(Task description): The line containing "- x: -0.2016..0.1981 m" marks the start. Return it and every later line of the listing below exactly, ending with the last one.

═══ Material provided

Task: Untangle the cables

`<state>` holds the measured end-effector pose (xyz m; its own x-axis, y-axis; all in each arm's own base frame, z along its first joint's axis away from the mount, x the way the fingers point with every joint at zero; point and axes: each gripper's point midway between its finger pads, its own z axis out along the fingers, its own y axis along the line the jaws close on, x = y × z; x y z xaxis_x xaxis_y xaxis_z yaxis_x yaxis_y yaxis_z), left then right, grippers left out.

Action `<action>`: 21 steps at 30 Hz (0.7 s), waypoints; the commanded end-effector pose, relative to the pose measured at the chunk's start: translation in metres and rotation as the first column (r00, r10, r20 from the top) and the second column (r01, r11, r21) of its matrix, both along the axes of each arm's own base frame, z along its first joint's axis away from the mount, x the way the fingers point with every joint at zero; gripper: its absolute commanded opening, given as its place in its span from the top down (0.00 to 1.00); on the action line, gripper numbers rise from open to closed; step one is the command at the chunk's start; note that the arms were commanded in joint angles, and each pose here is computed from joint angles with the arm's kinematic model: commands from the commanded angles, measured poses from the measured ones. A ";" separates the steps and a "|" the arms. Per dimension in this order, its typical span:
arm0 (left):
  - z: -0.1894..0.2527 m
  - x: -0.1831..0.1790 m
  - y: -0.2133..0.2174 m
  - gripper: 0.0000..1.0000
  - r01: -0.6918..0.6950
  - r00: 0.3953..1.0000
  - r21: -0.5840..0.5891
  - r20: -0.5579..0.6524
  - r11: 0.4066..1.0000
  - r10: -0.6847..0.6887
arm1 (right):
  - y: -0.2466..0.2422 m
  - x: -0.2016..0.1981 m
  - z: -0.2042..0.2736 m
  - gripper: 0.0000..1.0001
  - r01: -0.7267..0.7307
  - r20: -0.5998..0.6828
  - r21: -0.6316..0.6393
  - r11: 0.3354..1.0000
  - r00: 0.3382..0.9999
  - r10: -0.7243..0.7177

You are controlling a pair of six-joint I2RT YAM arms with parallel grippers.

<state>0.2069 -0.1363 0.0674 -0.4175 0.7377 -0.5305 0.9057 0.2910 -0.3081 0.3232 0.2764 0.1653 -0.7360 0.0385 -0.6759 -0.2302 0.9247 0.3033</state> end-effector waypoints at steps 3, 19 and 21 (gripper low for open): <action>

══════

(Problem solution):
  - x: -0.2016..0.1981 m
  - z: -0.2042..0.2736 m
  - gripper: 0.0000..1.0001
  - r01: -0.7267..0.7307
  - r20: -0.5998..0.6828
  - r21: -0.6316..0.6393
  - r11: 0.3354..1.0000
  - r00: 0.3382..0.9999
  - r10: -0.7243..0.7177

You are controlling a pair of six-joint I2RT YAM arms with parallel grippers.

<state>0.2069 -0.1363 0.0674 -0.4175 0.7377 -0.5305 0.9057 0.2910 -0.3081 0.3232 0.2764 0.1653 -0.7360 0.0385 -0.6759 -0.2302 0.9247 0.3033</state> end-effector waypoints at steps 3, 19 and 21 (gripper low for open): <action>

With this output, the exercise is done.